08 septembre 2025, Mis à jour le 10 mars 2026
Aurélie Gigon
Responsable juridique
Elle est aussi officielle que la carte d’identité plastique, fait gagner du temps et réduit certains coûts. L’e-ID garantit surtout qu’à son usage, les entreprises ne puissent pas croiser les données sur un individu.
L’objet | Délivrée par l’État, l’e-ID contient les mêmes informations qu’une carte physique et permet une vérification rapide. Avec elle, ouvrir un compte bancaire en ligne ou vérifier l’âge pour l’achat d’alcool sont facilités. Il suffit de scanner un code QR et d’autoriser l’application à afficher les données nécessaires. En revanche, elle ne remplace pas le document usuel, notamment pour voyager à l’étranger.

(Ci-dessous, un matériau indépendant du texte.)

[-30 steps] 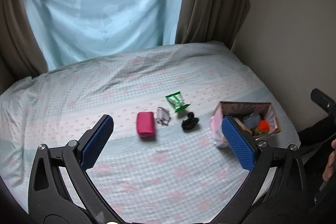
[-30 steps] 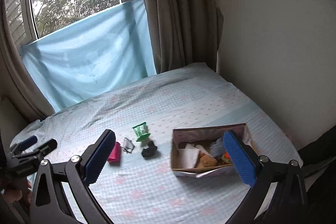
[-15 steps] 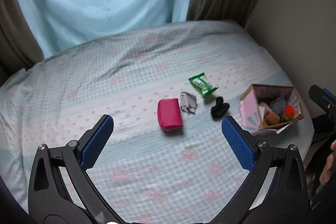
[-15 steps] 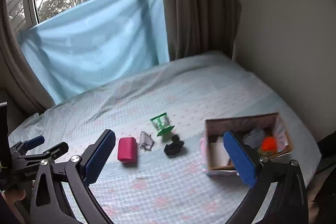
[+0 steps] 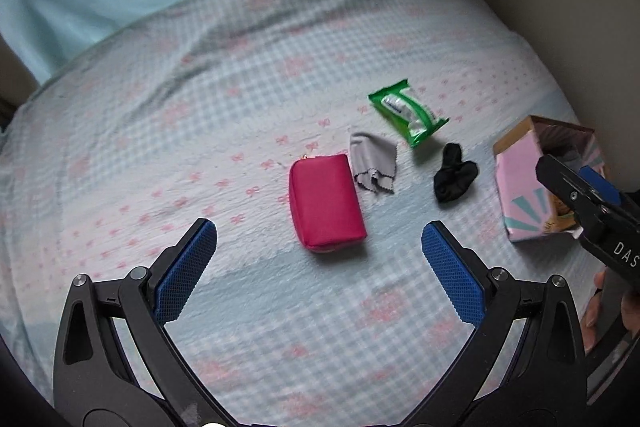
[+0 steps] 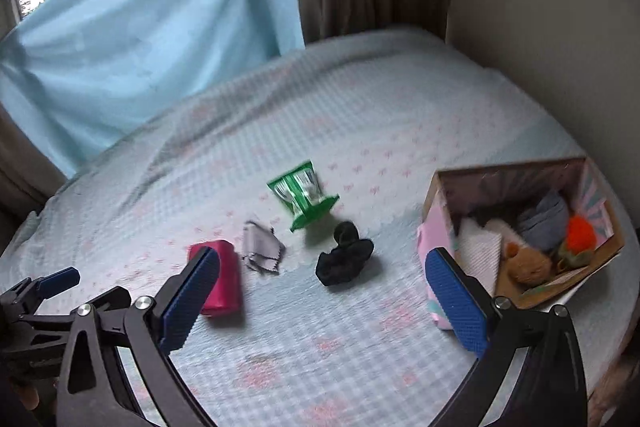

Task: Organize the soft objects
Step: 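Move both open tools toward the pink pouch and black scrunchie, then grasp the pink pouch with the left tool while the right tool grasps the black scrunchie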

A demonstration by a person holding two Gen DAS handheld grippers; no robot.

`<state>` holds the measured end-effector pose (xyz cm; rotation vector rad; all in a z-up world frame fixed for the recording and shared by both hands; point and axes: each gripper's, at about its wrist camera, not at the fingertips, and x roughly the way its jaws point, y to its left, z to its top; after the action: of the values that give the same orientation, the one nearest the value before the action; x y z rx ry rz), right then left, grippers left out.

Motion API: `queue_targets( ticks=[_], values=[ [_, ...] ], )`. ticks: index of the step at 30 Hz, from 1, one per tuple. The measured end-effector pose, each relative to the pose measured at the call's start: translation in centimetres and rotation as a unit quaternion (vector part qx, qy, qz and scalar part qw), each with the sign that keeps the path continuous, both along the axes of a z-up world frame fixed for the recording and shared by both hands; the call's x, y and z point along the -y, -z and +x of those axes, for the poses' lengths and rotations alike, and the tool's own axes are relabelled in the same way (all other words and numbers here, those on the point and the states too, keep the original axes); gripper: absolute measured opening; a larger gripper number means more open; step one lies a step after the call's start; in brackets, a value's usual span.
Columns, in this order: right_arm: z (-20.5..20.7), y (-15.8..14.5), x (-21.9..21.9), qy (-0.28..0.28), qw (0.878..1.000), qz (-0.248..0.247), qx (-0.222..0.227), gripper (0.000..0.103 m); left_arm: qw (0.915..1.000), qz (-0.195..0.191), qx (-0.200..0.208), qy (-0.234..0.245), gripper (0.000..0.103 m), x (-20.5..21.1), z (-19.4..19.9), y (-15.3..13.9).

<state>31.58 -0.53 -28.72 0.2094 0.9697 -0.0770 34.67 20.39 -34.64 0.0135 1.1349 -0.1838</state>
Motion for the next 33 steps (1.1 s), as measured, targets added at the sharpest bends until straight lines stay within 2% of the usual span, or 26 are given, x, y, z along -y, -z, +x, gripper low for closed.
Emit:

L’enjeu | L’idée de l’e-ID n’est pas nouvelle. En 2021, le peuple s’était prononcé contre le projet car il prévoyait alors d’en confier la gestion à des sociétés privées. La protection et la sécurité des données n’étaient pas garanties. La loi soumise au référendum aujourd’hui en tient compte: la Confédération gèrera l’infrastructure technique de l’e-ID et en sera le garde-fou.
La crainte | Les opposants voient l’e-ID comme un moyen de surveillance étendue des citoyens et une forme de discrimination envers les personnes qui refusent ce système. Des craintes infondées: les données seront stockées sur le smartphone de leur détenteur, limitant ainsi les risques et l’étendue des données communiquées. L’utilisation de l’e-ID sera gratuite et non obligatoire.

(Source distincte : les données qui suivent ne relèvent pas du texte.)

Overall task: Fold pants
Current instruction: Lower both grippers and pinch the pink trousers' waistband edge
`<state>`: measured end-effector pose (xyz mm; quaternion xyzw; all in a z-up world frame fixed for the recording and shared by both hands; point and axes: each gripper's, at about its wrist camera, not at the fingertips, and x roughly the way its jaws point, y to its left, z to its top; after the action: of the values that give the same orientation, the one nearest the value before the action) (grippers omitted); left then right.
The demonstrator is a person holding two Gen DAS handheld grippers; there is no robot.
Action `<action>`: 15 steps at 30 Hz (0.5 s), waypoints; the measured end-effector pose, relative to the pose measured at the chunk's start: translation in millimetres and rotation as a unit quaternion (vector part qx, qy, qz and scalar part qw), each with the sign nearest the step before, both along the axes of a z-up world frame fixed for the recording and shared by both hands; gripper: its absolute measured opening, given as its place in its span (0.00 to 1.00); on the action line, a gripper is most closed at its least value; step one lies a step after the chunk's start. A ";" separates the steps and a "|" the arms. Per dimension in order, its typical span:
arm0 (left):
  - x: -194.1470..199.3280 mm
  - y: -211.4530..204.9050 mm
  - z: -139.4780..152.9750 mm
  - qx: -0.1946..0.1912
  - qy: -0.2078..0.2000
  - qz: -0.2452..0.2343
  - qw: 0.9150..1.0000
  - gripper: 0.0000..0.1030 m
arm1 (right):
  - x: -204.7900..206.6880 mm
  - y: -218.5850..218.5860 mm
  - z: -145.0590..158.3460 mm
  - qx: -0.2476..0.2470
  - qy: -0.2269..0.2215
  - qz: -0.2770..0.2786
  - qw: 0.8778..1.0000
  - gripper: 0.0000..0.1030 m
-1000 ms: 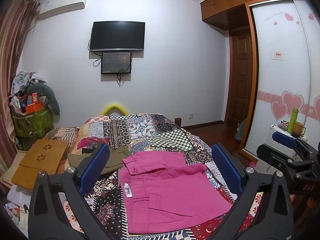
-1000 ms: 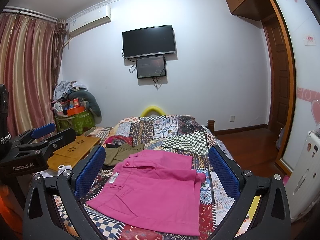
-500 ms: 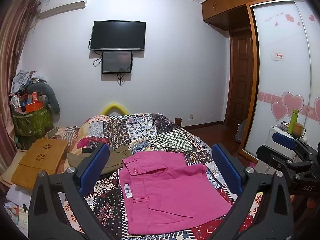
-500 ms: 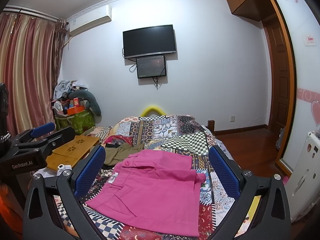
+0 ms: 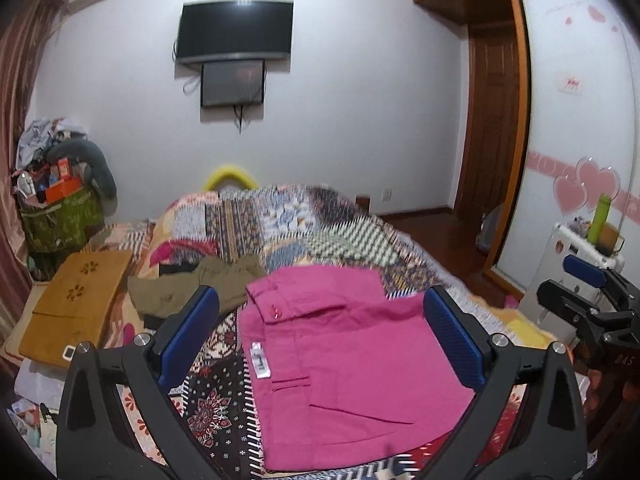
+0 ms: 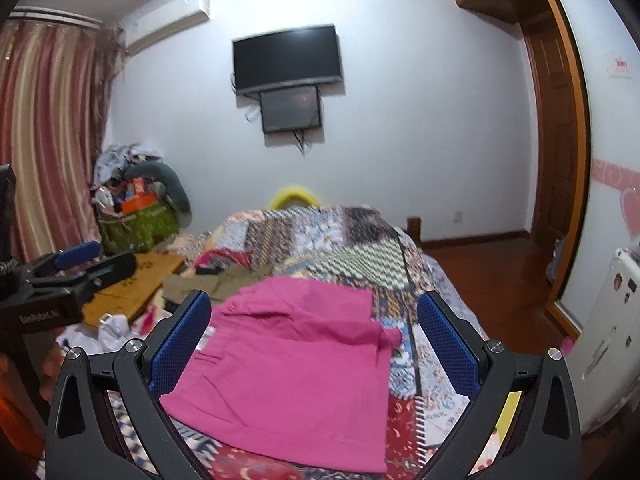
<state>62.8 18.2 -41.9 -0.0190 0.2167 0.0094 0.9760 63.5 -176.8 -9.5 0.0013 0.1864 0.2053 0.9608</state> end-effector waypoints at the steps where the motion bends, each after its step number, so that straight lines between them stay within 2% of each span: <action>1: 8.1 2.8 -5.8 0.001 0.012 0.005 1.000 1.00 | 4.3 -2.4 -4.8 -0.003 0.005 -0.004 1.000 0.99; 9: 74.9 39.9 -56.9 0.013 0.105 0.042 0.994 1.00 | 54.0 -18.1 -57.9 -0.056 0.072 -0.028 0.995 0.99; 15: 123.9 72.1 -96.4 0.006 0.180 0.068 0.981 1.00 | 93.7 -27.1 -86.9 -0.064 0.136 -0.030 0.988 0.99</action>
<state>186.7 90.3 -138.3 -0.0260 0.3872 0.0807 0.9181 157.1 -203.8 -96.4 -0.0270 0.3276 0.1619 0.9305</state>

L’avis de la FRC | Cette e-ID offre un cadre sécurisé et une simplification de nombreuses démarches administratives pour ceux qui souhaitent adopter ce moyen, sans sacrifier la protection des données. C’est aussi avantageux pour qui peine à se déplacer ou vit dans une région isolée.
Mise à jour (mars 2026) :
La loi sur l'e-ID n'a été acceptée qu'avec un peu moins de 50,4% lors des votations de septembre 2025.
Compte tenu de ce résultat, dans la consultation relative à l’ordonnance sur l'e-ID (octobre 2025), la FRC a invité le législateur à garder à l’esprit les objections les plus fréquemment exprimées dans ce contexte, notamment en ce qui concerne le caractère facultatif de l’e-ID.

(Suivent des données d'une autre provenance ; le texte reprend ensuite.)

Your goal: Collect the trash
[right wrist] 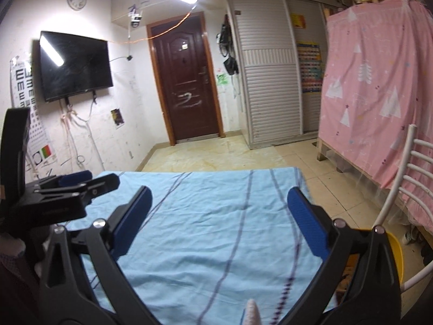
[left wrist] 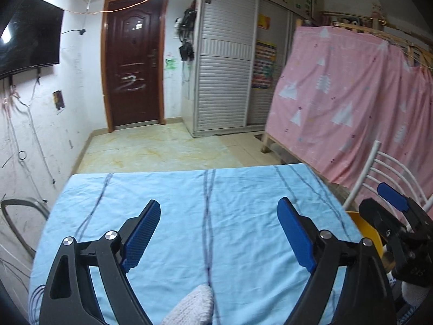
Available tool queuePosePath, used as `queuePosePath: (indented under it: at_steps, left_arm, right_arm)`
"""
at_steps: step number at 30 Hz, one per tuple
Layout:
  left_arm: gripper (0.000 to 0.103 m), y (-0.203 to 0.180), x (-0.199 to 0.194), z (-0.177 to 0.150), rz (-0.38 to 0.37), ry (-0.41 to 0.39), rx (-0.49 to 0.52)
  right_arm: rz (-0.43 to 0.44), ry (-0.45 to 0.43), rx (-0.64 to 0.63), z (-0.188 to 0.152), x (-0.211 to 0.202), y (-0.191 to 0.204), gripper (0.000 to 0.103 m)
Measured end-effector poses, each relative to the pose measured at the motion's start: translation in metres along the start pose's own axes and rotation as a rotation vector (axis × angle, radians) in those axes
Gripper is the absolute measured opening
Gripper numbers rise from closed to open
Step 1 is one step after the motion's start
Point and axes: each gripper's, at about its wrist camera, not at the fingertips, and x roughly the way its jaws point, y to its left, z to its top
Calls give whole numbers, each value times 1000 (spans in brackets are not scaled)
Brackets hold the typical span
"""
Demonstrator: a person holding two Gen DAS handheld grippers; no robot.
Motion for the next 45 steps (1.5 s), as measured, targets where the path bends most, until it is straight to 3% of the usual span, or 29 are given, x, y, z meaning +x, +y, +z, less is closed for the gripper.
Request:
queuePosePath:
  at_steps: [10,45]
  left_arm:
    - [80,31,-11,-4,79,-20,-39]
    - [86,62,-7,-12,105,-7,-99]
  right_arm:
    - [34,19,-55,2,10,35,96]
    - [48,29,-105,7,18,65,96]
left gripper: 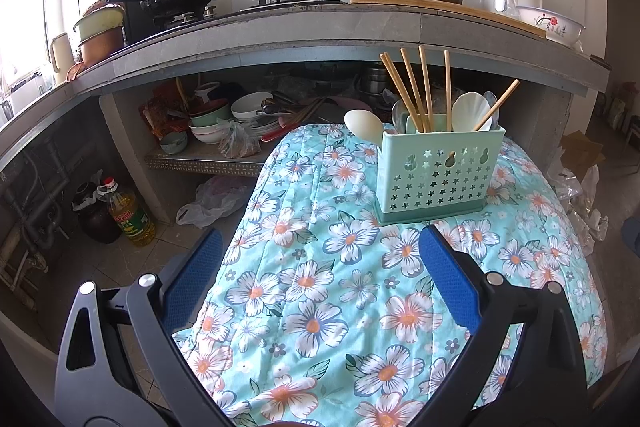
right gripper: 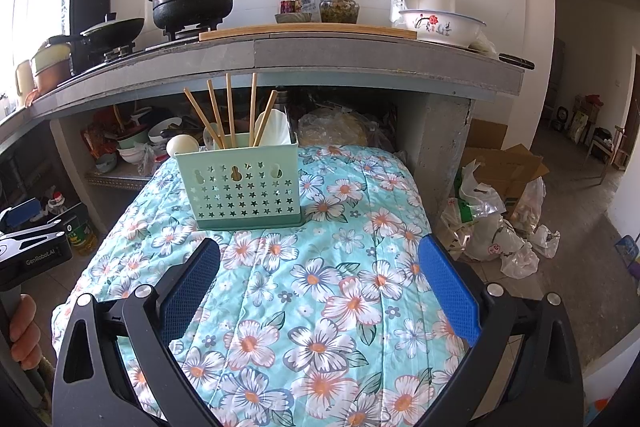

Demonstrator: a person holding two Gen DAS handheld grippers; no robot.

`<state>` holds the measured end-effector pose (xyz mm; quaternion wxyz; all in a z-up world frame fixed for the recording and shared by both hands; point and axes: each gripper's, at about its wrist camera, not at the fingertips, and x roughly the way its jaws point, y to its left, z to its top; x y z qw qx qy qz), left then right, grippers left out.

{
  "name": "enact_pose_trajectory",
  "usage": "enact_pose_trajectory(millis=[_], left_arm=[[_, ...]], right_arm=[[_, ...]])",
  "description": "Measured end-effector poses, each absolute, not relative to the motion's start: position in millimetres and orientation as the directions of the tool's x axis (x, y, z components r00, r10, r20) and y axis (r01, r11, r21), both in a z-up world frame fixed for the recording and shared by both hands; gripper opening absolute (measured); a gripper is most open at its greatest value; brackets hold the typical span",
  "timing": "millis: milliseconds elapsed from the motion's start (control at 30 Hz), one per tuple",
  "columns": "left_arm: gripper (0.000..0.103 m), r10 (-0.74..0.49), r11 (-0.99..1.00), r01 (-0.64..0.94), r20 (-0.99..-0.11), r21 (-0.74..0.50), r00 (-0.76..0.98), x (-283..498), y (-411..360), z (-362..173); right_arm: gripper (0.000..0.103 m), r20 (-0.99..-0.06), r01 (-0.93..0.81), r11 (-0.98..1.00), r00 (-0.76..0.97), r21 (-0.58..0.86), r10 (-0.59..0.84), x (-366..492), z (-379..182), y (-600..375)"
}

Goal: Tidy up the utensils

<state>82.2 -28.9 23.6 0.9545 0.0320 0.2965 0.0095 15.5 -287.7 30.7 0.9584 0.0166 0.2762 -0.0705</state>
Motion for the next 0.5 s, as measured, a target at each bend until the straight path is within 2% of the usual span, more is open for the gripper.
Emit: enact_pose_trajectory(millis=[500], left_arm=[[0.095,0.037,0.998,0.000,-0.566,0.065,0.823,82.4,-28.7,23.5]], right_arm=[[0.097,-0.534,0.141,0.990,0.837,-0.006,-0.122,17.1,31.0,-285.8]])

Le Parlement vient aussi de demander au Conseil fédéral d'évaluer la mise en œuvre de la loi après deux ans. La FRC a soutenu l'adoption de ce postulat.
L'idée est notamment de vérifier que le caractère facultatif de l'identité électronique est bien implanté et respecté. Le Conseil fédéral devra aussi vérifier si la protection des données est assurée, notamment si les mesures de lutte contre les demandes excessives d’informations par des prestataires privés (en vue de la création de profils individuels qui pourraient servir à un traçage) fonctionnent, et si le cadre financier annoncé lors de la campagne de votation est respecté.